La secuencia que usamos con equipos de 3 a 6 personas, con la plantilla impresa en tamaño papelógrafo y post-its de colores distintos por bloque:
- Empezar por el problema y el segmento de cliente, nunca por la solución.
- Completar cada bloque con frases cortas, una idea por post-its, evitando párrafos largos.
- En la versión B2B, dedicar un momento explícito a nombrar quién usa, quién compra y quién influye, antes de seguir con el resto del canvas.
- Dejar la estructura de costos y las métricas clave para el final, porque dependen de las decisiones tomadas en los bloques anteriores.
- Cerrar identificando las tres hipótesis más riesgosas, las que se van a validar primero con entrevistas en profundidad o con un prototipo simple.
- Llenar el canvas con certezas en vez de hipótesis. Cada bloque debería leerse como algo que aún no se ha comprobado.
- Confundir usuario y comprador en un proyecto B2B. Es el error más costoso, porque lleva a construir una propuesta de valor que no convence a quien realmente firma el contrato.
- Saltarse el mapa de empatía antes de escribir el canvas. Sin entender primero las motivaciones de cada actor, el canvas se llena con supuestos genéricos.
- No revisar el canvas después de cada ronda de validación. El Lean Canvas es un documento vivo, no un entregable que se completa una sola vez.
Una pregunta simple resuelve la mayoría de los casos: ¿la persona que va a pagar es la misma que va a usar el producto todos los días? Si la respuesta es sí, el Lean Canvas clásico alcanza.

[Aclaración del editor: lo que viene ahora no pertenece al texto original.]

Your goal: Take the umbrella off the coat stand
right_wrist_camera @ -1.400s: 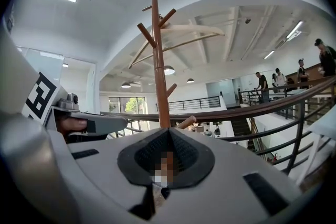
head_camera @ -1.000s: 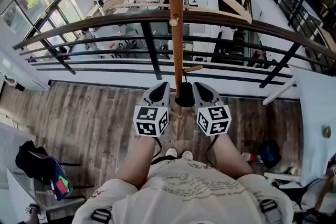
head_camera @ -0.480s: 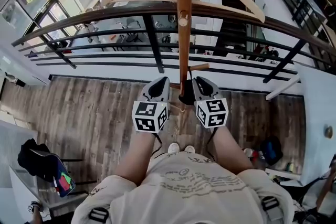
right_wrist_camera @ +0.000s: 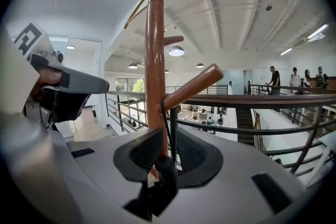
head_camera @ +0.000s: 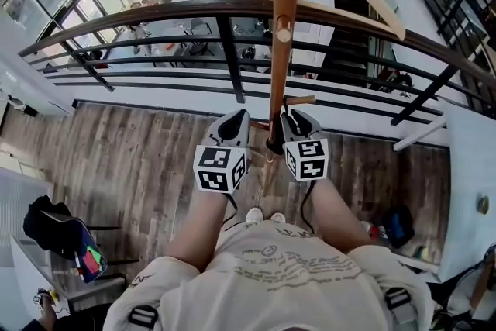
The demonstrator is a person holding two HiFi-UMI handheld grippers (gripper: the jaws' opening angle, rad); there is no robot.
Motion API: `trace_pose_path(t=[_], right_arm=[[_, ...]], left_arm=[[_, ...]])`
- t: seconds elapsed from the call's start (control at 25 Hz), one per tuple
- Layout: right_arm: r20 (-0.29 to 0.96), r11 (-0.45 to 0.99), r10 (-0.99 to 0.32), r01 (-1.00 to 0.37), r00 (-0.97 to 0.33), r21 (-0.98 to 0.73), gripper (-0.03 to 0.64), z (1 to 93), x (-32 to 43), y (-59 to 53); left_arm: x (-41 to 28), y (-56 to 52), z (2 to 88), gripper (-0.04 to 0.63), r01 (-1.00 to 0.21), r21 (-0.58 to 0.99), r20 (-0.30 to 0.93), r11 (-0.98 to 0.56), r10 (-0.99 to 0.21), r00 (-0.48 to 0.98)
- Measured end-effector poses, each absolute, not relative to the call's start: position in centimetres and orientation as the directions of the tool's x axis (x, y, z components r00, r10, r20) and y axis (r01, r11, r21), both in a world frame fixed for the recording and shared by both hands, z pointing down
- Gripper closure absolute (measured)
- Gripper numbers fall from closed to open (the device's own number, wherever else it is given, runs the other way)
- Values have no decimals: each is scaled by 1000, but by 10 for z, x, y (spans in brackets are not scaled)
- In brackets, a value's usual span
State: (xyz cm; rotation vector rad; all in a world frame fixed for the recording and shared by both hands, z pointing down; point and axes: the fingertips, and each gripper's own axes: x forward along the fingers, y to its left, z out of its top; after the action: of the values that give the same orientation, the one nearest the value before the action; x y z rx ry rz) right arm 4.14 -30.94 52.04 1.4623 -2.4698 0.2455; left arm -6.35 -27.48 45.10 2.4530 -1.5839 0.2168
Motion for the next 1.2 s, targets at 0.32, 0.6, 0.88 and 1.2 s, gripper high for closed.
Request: trace_pose_path(t=[0.32, 0.6, 0.88, 1.2], right_arm=[[339, 446, -844, -895, -416, 12, 557, 534, 41, -319], [333, 451, -845, -892, -419, 23, 609, 533, 39, -319], [340, 429, -844, -903, -415, -36, 611, 532, 42, -318], [330, 407, -852, -911, -407, -70, 612, 523, 53, -313]], left_arm=[[-76, -272, 458, 592, -921, 100, 250, -378, -886, 391], [-75, -272, 459, 592, -919, 98, 256, -382, -883, 394], [-73, -276, 457, 592, -913, 98, 249, -397, -878, 408], [-60, -278, 452, 592, -897, 97, 238, -430, -865, 441]])
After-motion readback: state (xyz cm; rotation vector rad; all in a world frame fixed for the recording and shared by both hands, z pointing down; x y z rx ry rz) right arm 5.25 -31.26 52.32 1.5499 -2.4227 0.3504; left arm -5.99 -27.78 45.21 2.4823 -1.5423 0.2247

Si la respuesta es no, o si hay más de una persona involucrada en la decisión de compra, vale la pena invertir los diez minutos adicionales que toma completar la versión B2B, porque evita construir una propuesta de valor dirigida a la persona equivocada.
En equipos que trabajan simultáneamente en un producto de consumo y en una línea de negocio corporativa, hemos visto buenos resultados al llenar ambos canvas en paralelo durante la misma sesión de taller, comparando lado a lado cómo cambian el problema, los canales y las métricas clave según el tipo de cliente. Vale la pena documentar también los supuestos que resultaron falsos en la primera ronda, porque suelen repetirse en proyectos parecidos dentro de la misma organización.